Reputation: 1618
I'm having some difficulty with this problem. I need to remove all data that's contained in squiggly brackets.
Like such:
Hello {{world of the {{ crazy}} {{need {{ be}}}} sea }} there.
Becomes:
Hello there.
Here's my first try (I know it's terrible):
while 1:
firstStartBracket = text.find('{{')
if (firstStartBracket == -1):
break;
firstEndBracket = text.find('}}')
if (firstEndBracket == -1):
break;
secondStartBracket = text.find('{{',firstStartBracket+2);
lastEndBracket = firstEndBracket;
if (secondStartBracket == -1 or secondStartBracket > firstEndBracket):
text = text[:firstStartBracket] + text[lastEndBracket+2:];
continue;
innerBrackets = 2;
position = secondStartBracket;
while innerBrackets:
print innerBrackets;
#everytime we find a next start bracket before the ending add 1 to inner brackets else remove 1
nextEndBracket = text.find('}}',position+2);
nextStartBracket = text.find('{{',position+2);
if (nextStartBracket != -1 and nextStartBracket < nextEndBracket):
innerBrackets += 1;
position = nextStartBracket;
# print text[position-2:position+4];
else:
innerBrackets -= 1;
position = nextEndBracket;
# print text[position-2:position+4];
# print nextStartBracket
# print lastEndBracket
lastEndBracket = nextEndBracket;
print 'pos',position;
text = text[:firstStartBracket] + text[lastEndBracket+2:];
It seems to work but runs out of memory quite fast. Is there any better way to do this (hopefully with regex)?
EDIT: I was not clear so I'll give another example.
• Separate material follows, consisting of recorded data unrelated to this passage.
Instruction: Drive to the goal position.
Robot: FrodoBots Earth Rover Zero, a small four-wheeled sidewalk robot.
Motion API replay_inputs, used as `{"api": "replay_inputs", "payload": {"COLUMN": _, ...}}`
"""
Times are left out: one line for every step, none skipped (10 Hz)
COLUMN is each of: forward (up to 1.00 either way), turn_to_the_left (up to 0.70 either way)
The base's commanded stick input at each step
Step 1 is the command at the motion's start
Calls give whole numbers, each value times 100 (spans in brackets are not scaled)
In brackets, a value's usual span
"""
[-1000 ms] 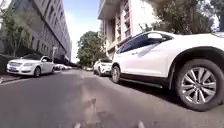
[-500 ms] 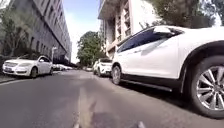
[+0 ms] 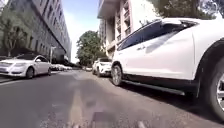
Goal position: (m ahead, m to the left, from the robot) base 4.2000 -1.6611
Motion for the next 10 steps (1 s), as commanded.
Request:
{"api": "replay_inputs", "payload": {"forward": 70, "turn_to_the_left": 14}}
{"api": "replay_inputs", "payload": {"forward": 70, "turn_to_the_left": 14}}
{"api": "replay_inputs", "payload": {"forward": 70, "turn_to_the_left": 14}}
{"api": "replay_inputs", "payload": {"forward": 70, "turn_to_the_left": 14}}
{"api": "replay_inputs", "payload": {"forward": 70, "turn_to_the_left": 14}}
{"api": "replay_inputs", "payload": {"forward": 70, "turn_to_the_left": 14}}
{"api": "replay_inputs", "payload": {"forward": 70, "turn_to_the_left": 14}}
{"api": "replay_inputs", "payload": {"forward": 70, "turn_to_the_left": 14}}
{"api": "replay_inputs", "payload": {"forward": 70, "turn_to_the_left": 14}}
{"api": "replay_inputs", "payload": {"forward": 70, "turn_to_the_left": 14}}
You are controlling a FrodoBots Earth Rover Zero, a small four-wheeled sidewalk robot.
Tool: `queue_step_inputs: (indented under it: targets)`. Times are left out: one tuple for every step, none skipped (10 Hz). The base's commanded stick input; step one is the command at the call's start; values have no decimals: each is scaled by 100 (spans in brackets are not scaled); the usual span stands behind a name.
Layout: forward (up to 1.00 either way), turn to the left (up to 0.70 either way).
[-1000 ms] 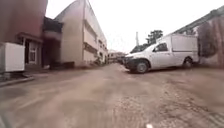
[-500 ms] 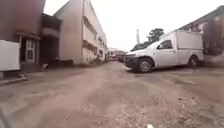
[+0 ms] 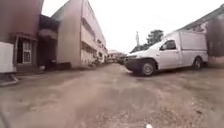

I need to allow for multiple top level brackets.
Like such:
Hello {{world of the {{ crazy}} {{need {{ be}}}} sea }} there {{my }} friend.
Becomes:
Hello there friend.
Upvotes: 13
Views: 1254
Reputation: 18555
With PyPI regex and recursive regex eg like this:
p = r'{{(?>[^}{]+|(?0))*}} ?'
See this demo at regex101 or Python demo at tio.run.
import regex as re
str = re.sub(p, '', str)
fyi: Regular expression to match balanced parentheses
Upvotes: 0
Reputation: 5418
This question makes fun. Here is my attempt:
import re
def find_str(string):
flag = 0
for index,item in enumerate(string):
if item == '{':
flag += 1
if item == '}':
flag -= 1
if flag == 0:
yield index
s = 'Hello {{world of the {{ crazy}} {{need {{ be}}}} sea }} there {{my }} friend.'
index = list(find_str(s))
l = [s[i] for i in index]
s = ' '.join(l)
re.sub('}\s+','',s)
'H e l l o t h e r e f r i e n d .'
Upvotes: 1
Reputation: 2144
For good measure, yet another solution. It starts by finding and replacing the leftmost innermost braces and works its way outwards, rightwards. Takes care of multiple top level braces.
import re
def remove_braces(s):
pattern = r'\{\{(?:[^{]|\{[^{])*?\}\}'
while re.search(pattern, s):
s = re.sub(pattern, '', s)
return s
Not the most efficient, but short.
>>> remove_braces('Hello {{world of the {{ crazy}} {{need {{ be}}}} sea }} there {{my }} friend.')
'Hello there friend.'
Upvotes: 1
Reputation: 13799
This is a regex/generator based solution that works with any number of braces. This problem does not need an actual stack because there is only 1 type (well, pair) of token involved. The level
fills the role that a stack would fill in a more complex parser.
import re
def _parts_outside_braces(text):
level = 0
for part in re.split(r'(\{\{|\}\})', text):
if part == '{{':
level += 1
elif part == '}}':
level = level - 1 if level else 0
elif level == 0:
yield part
x = 'Hello {{world of the {{ crazy}} {{need {{ be}}}} sea }} there. {{ second set {{ of }} braces }}'
print(''.join(_parts_outside_braces(x)))
More general points... the capture group in the regex is what makes the braces show up in the output of re.split
, otherwise you only get the stuff in between. There's also some support for mismatched braces. For a strict parser, that should raise an exception, as should running off the end of the string with level > 0. For a loose, web-browser style parser, maybe you would want to display those }}
as output...
Upvotes: 4
Reputation: 367
The problem is that you would have to deal with nested structure, which means regular expression may not suffice. However, a simple parser with a memory of depth level may come to rescue - it is very simple to write, just store the depth level into a variable.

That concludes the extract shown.